B: Spar dir dein Gestammel, sondern sag‘ mir, was ich arme Blinde sähe, würde ich mir ein Mikroskop statt meines dioptischen Apparates einsetzen? Und was, würde ich es mit einem Ferngals tauschen? Bei immer gleichem Receptorabstand und Receptordurchmesser, versteht sich! Ändert sich das räumliche Auflösungsvermögen wenn ich meinen Bulbus verkürze oder verlängere oder nur der Visus? Wie wirkt es sich auf die Tiefenschärfe aus, daß du besser auflösen kannst?

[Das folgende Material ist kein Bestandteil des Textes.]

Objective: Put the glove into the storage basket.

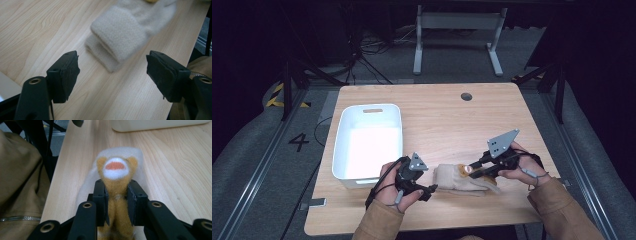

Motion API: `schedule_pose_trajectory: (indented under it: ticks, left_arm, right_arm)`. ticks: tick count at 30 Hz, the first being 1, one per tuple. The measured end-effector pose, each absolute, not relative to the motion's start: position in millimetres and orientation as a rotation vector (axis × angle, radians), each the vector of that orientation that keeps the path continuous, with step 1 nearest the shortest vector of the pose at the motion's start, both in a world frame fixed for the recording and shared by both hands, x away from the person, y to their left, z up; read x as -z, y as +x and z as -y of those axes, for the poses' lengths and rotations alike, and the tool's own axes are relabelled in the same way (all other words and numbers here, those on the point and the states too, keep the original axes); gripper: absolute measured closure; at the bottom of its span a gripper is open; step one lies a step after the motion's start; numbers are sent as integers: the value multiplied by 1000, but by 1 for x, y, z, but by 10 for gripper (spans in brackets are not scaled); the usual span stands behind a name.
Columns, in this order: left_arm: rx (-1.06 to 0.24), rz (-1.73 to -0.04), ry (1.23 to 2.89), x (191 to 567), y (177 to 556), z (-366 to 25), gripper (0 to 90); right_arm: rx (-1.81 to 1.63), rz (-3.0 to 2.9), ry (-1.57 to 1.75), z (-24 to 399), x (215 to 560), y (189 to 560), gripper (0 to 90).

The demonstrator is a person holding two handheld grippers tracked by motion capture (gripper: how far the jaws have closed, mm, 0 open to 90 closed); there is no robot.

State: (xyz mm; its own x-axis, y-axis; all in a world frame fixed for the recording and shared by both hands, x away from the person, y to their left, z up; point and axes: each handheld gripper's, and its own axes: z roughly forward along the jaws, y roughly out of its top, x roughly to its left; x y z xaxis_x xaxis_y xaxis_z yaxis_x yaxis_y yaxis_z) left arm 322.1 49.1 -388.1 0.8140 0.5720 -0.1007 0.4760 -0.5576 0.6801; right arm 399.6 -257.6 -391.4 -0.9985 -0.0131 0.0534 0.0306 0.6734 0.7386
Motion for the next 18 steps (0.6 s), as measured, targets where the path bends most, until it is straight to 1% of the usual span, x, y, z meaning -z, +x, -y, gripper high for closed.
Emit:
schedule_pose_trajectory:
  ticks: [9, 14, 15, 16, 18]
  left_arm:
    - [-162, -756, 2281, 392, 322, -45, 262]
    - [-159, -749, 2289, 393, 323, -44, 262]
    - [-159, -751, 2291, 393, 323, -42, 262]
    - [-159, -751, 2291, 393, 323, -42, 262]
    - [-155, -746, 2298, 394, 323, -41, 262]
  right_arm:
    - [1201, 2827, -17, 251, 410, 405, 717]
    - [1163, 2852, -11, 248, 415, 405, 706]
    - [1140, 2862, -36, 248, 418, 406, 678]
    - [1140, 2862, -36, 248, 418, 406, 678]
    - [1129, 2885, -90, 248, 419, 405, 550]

B reizt K nun aufs äußerste und meint: Darf ich dir „Trautwein, Physik für Mediziner“ Seite 331 zitieren: „Die Abbildung eines Punktes liefert niemals exakt einen Bildpunkt, sondern stets ein ausgedehntes Beugungsscheibchen. Das Bild wird also infolge der Beugung unscharf (Beugungsunschärfe).“ Weiter unten: „Für die Abbildung im Auge ist die Pupille die beugende Öffnung. Man kann ausrechnen, daß die durch sie auf der Netzhaut entstehenden Beugungsscheibchen einen Durchmesser haben, der vergleichbar mit demn Abstand benachbarter Sehzellen ist. Die Detail-Auflösung des Auges würde also nicht weiter gesteigert, wenn die Sehzellen in der Nethaut dichter lägen.“

B betonte die letzten zwei Worte und da stürtzte sich die Krähe auch schon erbost vom Baum, um B zu fressen. Knapp vor ihrem Ziel aber wird sie getroffen und fällt tod zu Boden.

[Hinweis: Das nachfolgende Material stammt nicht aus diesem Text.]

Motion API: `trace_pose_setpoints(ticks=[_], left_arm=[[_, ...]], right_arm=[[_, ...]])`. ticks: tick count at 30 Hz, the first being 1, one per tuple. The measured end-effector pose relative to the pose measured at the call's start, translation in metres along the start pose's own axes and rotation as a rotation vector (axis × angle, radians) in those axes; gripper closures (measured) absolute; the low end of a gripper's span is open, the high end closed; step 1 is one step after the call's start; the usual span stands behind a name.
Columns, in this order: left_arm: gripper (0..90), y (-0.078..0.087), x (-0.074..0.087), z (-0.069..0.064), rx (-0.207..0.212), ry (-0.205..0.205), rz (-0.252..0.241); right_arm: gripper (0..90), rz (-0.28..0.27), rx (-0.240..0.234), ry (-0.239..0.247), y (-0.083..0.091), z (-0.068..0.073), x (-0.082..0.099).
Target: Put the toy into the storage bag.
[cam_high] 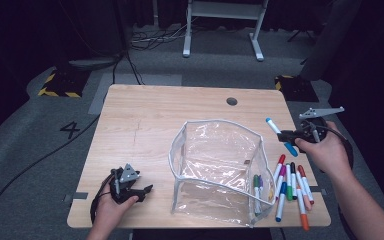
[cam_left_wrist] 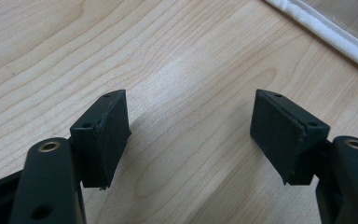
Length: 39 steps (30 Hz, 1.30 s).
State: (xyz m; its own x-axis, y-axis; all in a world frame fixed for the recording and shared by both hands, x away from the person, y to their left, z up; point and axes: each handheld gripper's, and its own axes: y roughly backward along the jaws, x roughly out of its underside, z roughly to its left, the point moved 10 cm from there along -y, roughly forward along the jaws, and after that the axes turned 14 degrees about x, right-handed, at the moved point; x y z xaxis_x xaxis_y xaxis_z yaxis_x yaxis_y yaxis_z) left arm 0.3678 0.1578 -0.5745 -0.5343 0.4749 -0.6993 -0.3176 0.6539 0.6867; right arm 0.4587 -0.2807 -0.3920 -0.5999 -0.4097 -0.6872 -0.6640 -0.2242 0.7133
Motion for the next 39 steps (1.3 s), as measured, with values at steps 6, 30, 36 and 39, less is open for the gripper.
trace_pose_setpoints(ticks=[6,30,36,39], left_arm=[[28.4,0.000,0.000,0.000,0.000,0.000,0.000],[28.4,0.000,0.000,0.000,0.001,-0.002,0.000],[28.4,0.000,0.000,0.000,0.000,0.000,0.001],[28.4,0.000,0.000,0.000,0.000,-0.003,-0.001]], right_arm=[[77.3,-0.038,-0.020,0.056,0.026,0.013,-0.021],[77.3,-0.082,-0.276,0.383,0.076,0.146,-0.060],[77.3,-0.075,-0.326,0.436,0.076,0.172,-0.062],[77.3,-0.073,-0.355,0.459,0.077,0.185,-0.061]])
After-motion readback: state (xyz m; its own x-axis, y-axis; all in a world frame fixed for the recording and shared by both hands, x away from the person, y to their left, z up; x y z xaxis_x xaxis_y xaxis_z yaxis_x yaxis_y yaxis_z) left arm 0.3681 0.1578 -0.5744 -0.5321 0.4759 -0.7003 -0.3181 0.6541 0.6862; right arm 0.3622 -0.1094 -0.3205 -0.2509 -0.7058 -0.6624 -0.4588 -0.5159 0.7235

B: Sahest du nicht, daß ich unter einem CO2-Laser liege. Gut, der Strahl ist ohne Leitstrahl auch für dein Auge nicht sichtbar. Aber das Gerät und sein Zustand ist weithin auffallend. Arme Krähe, um deinen Schatten während des Anflugs in den Hof zu gewahren, brauchte ich nicht weit und gut zu sehen. Ich legte mich daher unter den schützenden Strahl, ahnend, daß ich dadurch einen eitlen, eingebildeten Feind ver liere, Zsst. Das ist also dein Ende, Rabenvieh!!! Warst im Leben stets ergeben und hast deinen Genossen auch kein Auge ausgehackt, doch als Opfer hättest du dir eben, keinen blinden Seher sollen wählen!!